Quels sont les signes ou symptômes qui doivent alerter et pousser à consulter un médecin ?
“Le cancer de la prostate est parfois indolent, c’est-à-dire silencieux. Il peut se manifester par des troubles urinaires, parfois par des douleurs osseuses lorsque la maladie est plus avancée. Le but du dépistage est justement de le diagnostiquer avant l’apparition des symptômes.

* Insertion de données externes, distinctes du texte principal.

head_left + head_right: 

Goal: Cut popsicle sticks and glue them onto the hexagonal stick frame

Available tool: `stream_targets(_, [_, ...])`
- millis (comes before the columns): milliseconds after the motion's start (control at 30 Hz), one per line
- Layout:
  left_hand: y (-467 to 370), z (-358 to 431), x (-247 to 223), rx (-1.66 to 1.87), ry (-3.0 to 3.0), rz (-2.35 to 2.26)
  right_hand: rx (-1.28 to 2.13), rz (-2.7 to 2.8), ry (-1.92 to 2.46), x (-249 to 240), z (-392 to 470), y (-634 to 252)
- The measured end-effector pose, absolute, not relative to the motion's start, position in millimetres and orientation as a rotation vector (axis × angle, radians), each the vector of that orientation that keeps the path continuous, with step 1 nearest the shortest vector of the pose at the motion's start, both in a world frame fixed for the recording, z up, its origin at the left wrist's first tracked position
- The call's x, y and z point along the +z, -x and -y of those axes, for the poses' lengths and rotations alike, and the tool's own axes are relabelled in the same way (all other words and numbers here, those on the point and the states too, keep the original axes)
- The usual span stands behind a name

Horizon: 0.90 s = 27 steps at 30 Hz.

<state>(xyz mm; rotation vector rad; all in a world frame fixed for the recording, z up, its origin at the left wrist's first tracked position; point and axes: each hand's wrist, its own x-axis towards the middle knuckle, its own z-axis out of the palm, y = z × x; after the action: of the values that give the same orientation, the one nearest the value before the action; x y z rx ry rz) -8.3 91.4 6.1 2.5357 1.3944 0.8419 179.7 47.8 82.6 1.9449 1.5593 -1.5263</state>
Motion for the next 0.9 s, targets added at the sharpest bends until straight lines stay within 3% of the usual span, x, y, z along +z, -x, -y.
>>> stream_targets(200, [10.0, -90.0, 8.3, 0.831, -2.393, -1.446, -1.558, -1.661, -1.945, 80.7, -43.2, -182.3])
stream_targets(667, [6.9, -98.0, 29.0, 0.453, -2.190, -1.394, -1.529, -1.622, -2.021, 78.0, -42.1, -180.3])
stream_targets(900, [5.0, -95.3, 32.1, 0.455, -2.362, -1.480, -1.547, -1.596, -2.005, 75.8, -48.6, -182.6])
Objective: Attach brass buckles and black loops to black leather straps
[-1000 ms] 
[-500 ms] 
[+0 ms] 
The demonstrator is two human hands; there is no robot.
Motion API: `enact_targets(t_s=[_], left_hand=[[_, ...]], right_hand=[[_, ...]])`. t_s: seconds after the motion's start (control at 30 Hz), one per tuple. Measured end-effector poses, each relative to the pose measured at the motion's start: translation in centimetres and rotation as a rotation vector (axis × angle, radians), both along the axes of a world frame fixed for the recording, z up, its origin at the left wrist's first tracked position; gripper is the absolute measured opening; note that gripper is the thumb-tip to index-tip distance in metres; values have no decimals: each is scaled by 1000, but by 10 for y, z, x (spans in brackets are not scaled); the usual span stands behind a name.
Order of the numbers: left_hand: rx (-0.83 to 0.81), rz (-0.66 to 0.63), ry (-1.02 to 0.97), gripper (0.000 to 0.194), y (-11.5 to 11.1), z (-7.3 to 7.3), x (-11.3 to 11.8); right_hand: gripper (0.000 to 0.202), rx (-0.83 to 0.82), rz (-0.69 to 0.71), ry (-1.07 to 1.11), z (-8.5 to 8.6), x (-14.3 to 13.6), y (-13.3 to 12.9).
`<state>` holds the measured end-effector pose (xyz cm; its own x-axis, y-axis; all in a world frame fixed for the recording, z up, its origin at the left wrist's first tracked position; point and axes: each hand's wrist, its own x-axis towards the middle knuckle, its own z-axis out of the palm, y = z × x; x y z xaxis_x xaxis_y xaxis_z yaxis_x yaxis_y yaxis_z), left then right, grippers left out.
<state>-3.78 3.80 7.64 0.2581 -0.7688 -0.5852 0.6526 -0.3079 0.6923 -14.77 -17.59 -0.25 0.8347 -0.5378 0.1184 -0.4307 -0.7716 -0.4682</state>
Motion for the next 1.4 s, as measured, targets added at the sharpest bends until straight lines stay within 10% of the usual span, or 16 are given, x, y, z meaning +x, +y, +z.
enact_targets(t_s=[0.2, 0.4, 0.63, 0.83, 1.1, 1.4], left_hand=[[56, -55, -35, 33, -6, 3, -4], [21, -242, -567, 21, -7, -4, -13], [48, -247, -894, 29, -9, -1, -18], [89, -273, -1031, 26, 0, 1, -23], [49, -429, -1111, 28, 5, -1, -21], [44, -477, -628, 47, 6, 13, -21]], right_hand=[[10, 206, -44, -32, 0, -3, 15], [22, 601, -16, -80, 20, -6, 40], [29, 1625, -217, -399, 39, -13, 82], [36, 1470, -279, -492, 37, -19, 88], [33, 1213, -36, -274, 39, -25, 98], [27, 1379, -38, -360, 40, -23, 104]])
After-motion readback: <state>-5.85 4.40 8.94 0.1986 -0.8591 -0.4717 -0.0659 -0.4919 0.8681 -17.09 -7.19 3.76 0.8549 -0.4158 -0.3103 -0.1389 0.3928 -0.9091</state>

Les recommandations peuvent varier, mais en règle générale, à partir de 50 ans, il est conseillé de consulter son médecin traitant pour une première évaluation et une recherche du taux de PSA (l’antigène spécifique de la prostate). Certains cas justifient un dépistage plus précoce, notamment lorsqu’il existe des antécédents familiaux. C’est un cancer qui touche surtout les hommes plus âgés : la majorité des diagnostics concernent des patients de plus de 75 ans.”
Les traitements contre les cancers masculins ont-ils beaucoup évolué ces dernières années ?
“Oui, considérablement. Nous disposons aujourd’hui de molécules plus ciblées et de traitements moins lourds, qui provoquent moins d’effets secondaires tout en offrant de meilleurs résultats. Le progrès est continu, d’année en année.
On dit souvent que l’on transforme peu à peu le cancer de la prostate en une maladie chronique, tant il réagit bien aux traitements dans la majorité des cas. Il y a bien sûr toujours des exceptions, mais globalement, la prise en charge s’est allégée, notamment grâce aux traitements hormonaux modernes, plus efficaces et mieux tolérés.
L’âge reste le principal facteur de risque, même si le tabac et l’alcool peuvent également jouer un rôle. Après un certain âge, pratiquement tous les hommes présentent de petites lésions prostatiques, mais la plupart ne seront jamais dangereuses. C’est tout l’enjeu du suivi régulier : savoir distinguer ce qui nécessite une intervention de ce qui ne le nécessite pas.”
Quels messages souhaitez-vous faire passer aux hommes — et à leurs proches — pendant Movember ?
“Le message principal est simple : allez consulter votre médecin traitant. Une prise de sang régulière pour surveiller le PSA, ce n’est ni long, ni douloureux, mais cela peut sauver des vies. Et surtout, ne pas banaliser les symptômes urinaires. Une gêne, un changement dans la fréquence ou le débit urinaire, ce sont des signaux qu’il ne faut pas ignorer. Enfin, nous encourageons aussi les proches à être acteurs : souvent, ce sont les conjoints ou les enfants qui incitent à consulter. Leur rôle est précieux.”
Un mot de conclusion ?
“Il faut rappeler que la prévention, ce n’est pas la peur, c’est la connaissance. Comprendre, c’est déjà agir. Et si l’on devait résumer notre message : consulter, dépister, dialoguer. C’est ainsi qu’on avance”.
C’est, en somme, l’esprit de Movember au CHRSM : un mois pour parler, pour comprendre et, surtout, pour agir.
Par ailleurs, pour les médecins qui souhaitent rencontrer le docteur Draghici, il organize une rencontre médicale Attitudes thérapeutiques modernes et d’actualité dans le cancer métastatique de la prostate qui se déroulera au cœur de l’espace De Vinci, le jeudi 20 novembre, à 12h30.